>>>
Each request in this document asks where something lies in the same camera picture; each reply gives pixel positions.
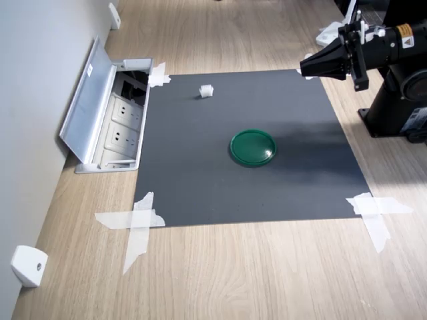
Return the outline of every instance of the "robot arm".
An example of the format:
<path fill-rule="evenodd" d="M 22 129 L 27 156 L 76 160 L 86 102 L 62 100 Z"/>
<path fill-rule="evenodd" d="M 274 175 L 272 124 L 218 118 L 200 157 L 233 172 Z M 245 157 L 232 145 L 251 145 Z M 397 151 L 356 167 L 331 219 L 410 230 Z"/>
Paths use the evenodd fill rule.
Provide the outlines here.
<path fill-rule="evenodd" d="M 369 87 L 367 70 L 387 67 L 384 84 L 370 109 L 359 110 L 372 137 L 405 135 L 427 140 L 427 19 L 397 27 L 368 27 L 356 21 L 338 29 L 329 46 L 301 61 L 304 77 L 345 80 Z"/>
<path fill-rule="evenodd" d="M 325 49 L 300 63 L 304 77 L 344 80 L 350 73 L 354 89 L 361 91 L 369 86 L 367 70 L 412 59 L 416 60 L 417 68 L 425 67 L 427 20 L 389 28 L 367 28 L 363 21 L 356 21 L 339 28 L 338 35 Z"/>

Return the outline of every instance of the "masking tape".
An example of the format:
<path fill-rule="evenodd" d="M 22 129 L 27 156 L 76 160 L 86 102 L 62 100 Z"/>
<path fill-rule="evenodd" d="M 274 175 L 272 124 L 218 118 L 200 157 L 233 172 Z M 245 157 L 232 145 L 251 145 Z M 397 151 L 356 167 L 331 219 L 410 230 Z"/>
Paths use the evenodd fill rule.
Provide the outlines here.
<path fill-rule="evenodd" d="M 304 57 L 304 60 L 307 58 L 310 58 L 312 56 L 311 53 L 307 53 L 306 56 Z M 301 69 L 296 69 L 296 72 L 298 72 L 299 74 L 301 74 Z M 311 80 L 313 78 L 317 78 L 317 77 L 306 77 L 306 80 Z"/>
<path fill-rule="evenodd" d="M 411 207 L 399 203 L 395 198 L 376 198 L 371 193 L 362 193 L 346 200 L 353 206 L 354 213 L 362 216 L 372 243 L 378 253 L 384 249 L 387 239 L 391 239 L 382 215 L 413 212 Z"/>
<path fill-rule="evenodd" d="M 152 209 L 153 200 L 154 193 L 149 192 L 141 201 L 133 204 L 133 211 L 95 214 L 95 218 L 111 230 L 130 229 L 123 274 L 140 255 L 147 252 L 149 228 L 165 226 L 163 218 Z"/>
<path fill-rule="evenodd" d="M 148 76 L 148 85 L 153 88 L 156 85 L 163 87 L 164 83 L 171 82 L 169 75 L 165 75 L 166 63 L 160 63 L 157 67 L 154 67 L 151 71 L 151 75 Z"/>

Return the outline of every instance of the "wooden desk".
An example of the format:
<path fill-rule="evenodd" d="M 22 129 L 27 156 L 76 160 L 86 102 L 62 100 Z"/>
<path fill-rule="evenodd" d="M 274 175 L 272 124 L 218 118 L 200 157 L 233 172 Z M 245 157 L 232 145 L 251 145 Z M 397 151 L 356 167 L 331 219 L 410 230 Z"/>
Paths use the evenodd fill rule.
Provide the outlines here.
<path fill-rule="evenodd" d="M 121 0 L 112 58 L 154 57 L 167 72 L 294 69 L 316 52 L 318 29 L 342 16 L 332 0 Z M 122 276 L 129 231 L 95 212 L 132 208 L 136 173 L 64 168 L 37 247 L 49 255 L 40 288 L 14 319 L 421 319 L 427 317 L 427 147 L 371 139 L 355 93 L 322 80 L 374 196 L 415 208 L 385 217 L 378 254 L 361 219 L 152 229 L 148 252 Z"/>

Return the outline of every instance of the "green plastic lid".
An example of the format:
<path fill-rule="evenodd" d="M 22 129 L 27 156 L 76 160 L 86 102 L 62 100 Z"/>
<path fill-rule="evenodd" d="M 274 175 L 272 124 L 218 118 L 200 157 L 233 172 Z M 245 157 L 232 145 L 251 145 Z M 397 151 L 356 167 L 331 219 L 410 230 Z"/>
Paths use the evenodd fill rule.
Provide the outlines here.
<path fill-rule="evenodd" d="M 273 159 L 277 147 L 271 135 L 261 130 L 250 129 L 233 137 L 230 151 L 238 163 L 260 166 Z"/>

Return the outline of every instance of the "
<<<
Work required:
The answer must be an exact copy of the records above, with the pictures left out.

Finished task:
Each request in this document asks where something lies in the same camera picture; each reply gives pixel positions.
Return the outline of every instance of the "robot arm".
An example of the format:
<path fill-rule="evenodd" d="M 22 129 L 27 156 L 76 160 L 86 102 L 62 100 Z"/>
<path fill-rule="evenodd" d="M 274 175 L 272 124 L 218 118 L 200 157 L 233 172 Z M 245 157 L 232 145 L 251 145 Z M 397 151 L 356 167 L 331 219 L 410 230 Z"/>
Paths use the evenodd fill rule.
Provide the outlines here.
<path fill-rule="evenodd" d="M 369 87 L 367 70 L 387 67 L 384 84 L 370 109 L 359 110 L 372 137 L 405 135 L 427 140 L 427 19 L 397 27 L 368 27 L 356 21 L 338 29 L 329 46 L 301 61 L 304 77 L 345 80 Z"/>
<path fill-rule="evenodd" d="M 325 49 L 300 63 L 304 77 L 344 80 L 350 73 L 354 89 L 361 91 L 369 86 L 367 70 L 412 59 L 416 60 L 417 68 L 425 67 L 427 20 L 389 28 L 367 28 L 363 21 L 356 21 L 339 28 L 338 35 Z"/>

Return the outline of every instance of the "masking tape".
An example of the format:
<path fill-rule="evenodd" d="M 22 129 L 27 156 L 76 160 L 86 102 L 62 100 Z"/>
<path fill-rule="evenodd" d="M 274 175 L 272 124 L 218 118 L 200 157 L 233 172 Z M 245 157 L 232 145 L 251 145 Z M 397 151 L 356 167 L 331 219 L 410 230 Z"/>
Paths use the evenodd fill rule.
Provide the outlines here.
<path fill-rule="evenodd" d="M 304 57 L 304 60 L 307 58 L 310 58 L 312 56 L 311 53 L 307 53 L 306 56 Z M 301 69 L 296 69 L 296 72 L 298 72 L 299 74 L 301 74 Z M 311 80 L 313 78 L 317 78 L 317 77 L 306 77 L 306 80 Z"/>
<path fill-rule="evenodd" d="M 411 207 L 399 203 L 395 198 L 376 198 L 371 193 L 362 193 L 346 200 L 353 206 L 354 213 L 362 216 L 372 243 L 378 253 L 384 249 L 387 239 L 391 239 L 382 215 L 413 212 Z"/>
<path fill-rule="evenodd" d="M 152 209 L 153 200 L 154 193 L 149 192 L 141 201 L 133 204 L 133 211 L 95 214 L 95 218 L 111 230 L 130 229 L 123 274 L 140 255 L 147 252 L 149 228 L 165 226 L 163 218 Z"/>
<path fill-rule="evenodd" d="M 148 76 L 148 85 L 153 88 L 156 85 L 163 87 L 164 83 L 171 82 L 169 75 L 165 75 L 166 63 L 160 63 L 157 67 L 154 67 L 151 71 L 151 75 Z"/>

Return the outline of every instance of the "wooden desk".
An example of the format:
<path fill-rule="evenodd" d="M 22 129 L 27 156 L 76 160 L 86 102 L 62 100 Z"/>
<path fill-rule="evenodd" d="M 274 175 L 272 124 L 218 118 L 200 157 L 233 172 Z M 245 157 L 232 145 L 251 145 Z M 397 151 L 356 167 L 331 219 L 410 230 Z"/>
Paths use the evenodd fill rule.
Provide the outlines here.
<path fill-rule="evenodd" d="M 121 0 L 112 58 L 154 57 L 167 72 L 294 69 L 316 52 L 318 29 L 342 16 L 332 0 Z M 122 276 L 129 231 L 95 212 L 132 208 L 136 173 L 64 168 L 37 247 L 49 255 L 40 288 L 14 319 L 421 319 L 427 317 L 427 147 L 371 139 L 355 93 L 322 80 L 374 196 L 415 208 L 385 217 L 378 254 L 361 219 L 152 229 L 148 252 Z"/>

Return the outline of every instance of the "green plastic lid".
An example of the format:
<path fill-rule="evenodd" d="M 22 129 L 27 156 L 76 160 L 86 102 L 62 100 Z"/>
<path fill-rule="evenodd" d="M 274 175 L 272 124 L 218 118 L 200 157 L 233 172 Z M 245 157 L 232 145 L 251 145 Z M 397 151 L 356 167 L 331 219 L 410 230 Z"/>
Paths use the evenodd fill rule.
Provide the outlines here.
<path fill-rule="evenodd" d="M 273 159 L 277 147 L 271 135 L 261 130 L 250 129 L 233 137 L 230 151 L 238 163 L 260 166 Z"/>

Return the outline of every instance of the "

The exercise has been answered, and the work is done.